> GOAL OF THE EXERCISE
Begin at the top of the records and copy each line exactly. The line containing "Ground the metal" is the last one to include.
(MATERIALS PROVIDED Opens)
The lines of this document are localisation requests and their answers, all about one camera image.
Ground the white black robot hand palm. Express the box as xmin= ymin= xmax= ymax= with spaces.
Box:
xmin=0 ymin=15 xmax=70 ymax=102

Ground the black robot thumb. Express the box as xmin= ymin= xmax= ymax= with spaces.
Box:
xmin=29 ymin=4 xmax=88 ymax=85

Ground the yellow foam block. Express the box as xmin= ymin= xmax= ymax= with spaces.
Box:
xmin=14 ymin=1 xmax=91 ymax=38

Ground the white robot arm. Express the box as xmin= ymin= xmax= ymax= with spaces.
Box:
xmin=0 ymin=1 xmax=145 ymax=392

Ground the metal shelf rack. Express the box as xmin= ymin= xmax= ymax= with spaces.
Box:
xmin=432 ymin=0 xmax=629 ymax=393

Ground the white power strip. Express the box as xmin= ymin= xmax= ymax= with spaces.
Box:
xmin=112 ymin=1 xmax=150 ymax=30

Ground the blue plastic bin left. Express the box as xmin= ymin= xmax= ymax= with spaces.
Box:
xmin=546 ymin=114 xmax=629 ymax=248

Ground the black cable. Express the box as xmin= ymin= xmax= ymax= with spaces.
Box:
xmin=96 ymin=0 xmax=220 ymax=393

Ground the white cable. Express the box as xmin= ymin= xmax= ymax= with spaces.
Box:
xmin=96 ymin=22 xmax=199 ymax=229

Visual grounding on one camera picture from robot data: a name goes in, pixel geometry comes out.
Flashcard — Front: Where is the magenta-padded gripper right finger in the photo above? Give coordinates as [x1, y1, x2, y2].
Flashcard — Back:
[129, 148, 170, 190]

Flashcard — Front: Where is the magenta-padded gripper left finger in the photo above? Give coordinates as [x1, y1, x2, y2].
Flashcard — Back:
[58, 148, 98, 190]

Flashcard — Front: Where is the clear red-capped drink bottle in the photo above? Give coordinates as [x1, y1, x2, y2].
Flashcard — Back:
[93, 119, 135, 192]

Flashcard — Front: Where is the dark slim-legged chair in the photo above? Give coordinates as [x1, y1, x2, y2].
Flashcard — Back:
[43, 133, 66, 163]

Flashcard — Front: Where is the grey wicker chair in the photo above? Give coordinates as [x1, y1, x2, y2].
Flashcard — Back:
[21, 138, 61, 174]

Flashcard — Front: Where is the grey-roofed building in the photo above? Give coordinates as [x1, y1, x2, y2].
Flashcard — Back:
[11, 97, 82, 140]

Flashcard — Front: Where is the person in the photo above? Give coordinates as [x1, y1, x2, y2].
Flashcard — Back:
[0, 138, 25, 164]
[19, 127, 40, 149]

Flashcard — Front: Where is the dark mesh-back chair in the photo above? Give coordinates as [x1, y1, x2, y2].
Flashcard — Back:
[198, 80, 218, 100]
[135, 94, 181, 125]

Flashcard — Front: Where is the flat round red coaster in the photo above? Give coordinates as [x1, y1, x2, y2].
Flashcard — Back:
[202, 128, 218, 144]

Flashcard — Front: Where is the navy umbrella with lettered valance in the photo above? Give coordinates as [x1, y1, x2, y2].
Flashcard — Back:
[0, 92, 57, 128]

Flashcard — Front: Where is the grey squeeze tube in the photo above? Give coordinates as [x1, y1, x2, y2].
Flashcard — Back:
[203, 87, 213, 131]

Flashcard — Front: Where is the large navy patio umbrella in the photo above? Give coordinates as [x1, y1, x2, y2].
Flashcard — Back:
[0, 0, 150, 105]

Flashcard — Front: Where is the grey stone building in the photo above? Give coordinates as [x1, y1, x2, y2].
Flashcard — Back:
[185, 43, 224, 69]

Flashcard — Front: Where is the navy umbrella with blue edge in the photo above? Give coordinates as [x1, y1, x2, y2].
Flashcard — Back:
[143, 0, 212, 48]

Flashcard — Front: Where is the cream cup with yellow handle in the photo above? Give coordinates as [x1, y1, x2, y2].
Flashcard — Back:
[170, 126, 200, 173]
(MATERIALS PROVIDED Closes)
> OUTPUT FOR THIS EXERCISE
The lines of this document are localisation requests and their answers, all about one camera image.
Ground the white black robot hand palm. Express the box as xmin= ymin= xmax= ymax= with spaces.
Box:
xmin=0 ymin=15 xmax=70 ymax=102

Ground the black robot thumb. Express the box as xmin= ymin= xmax= ymax= with spaces.
Box:
xmin=29 ymin=4 xmax=88 ymax=85

Ground the yellow foam block. Express the box as xmin= ymin= xmax= ymax= with spaces.
Box:
xmin=14 ymin=1 xmax=91 ymax=38

Ground the white robot arm. Express the box as xmin= ymin= xmax= ymax= with spaces.
Box:
xmin=0 ymin=1 xmax=145 ymax=392

Ground the metal shelf rack. Express the box as xmin= ymin= xmax= ymax= with spaces.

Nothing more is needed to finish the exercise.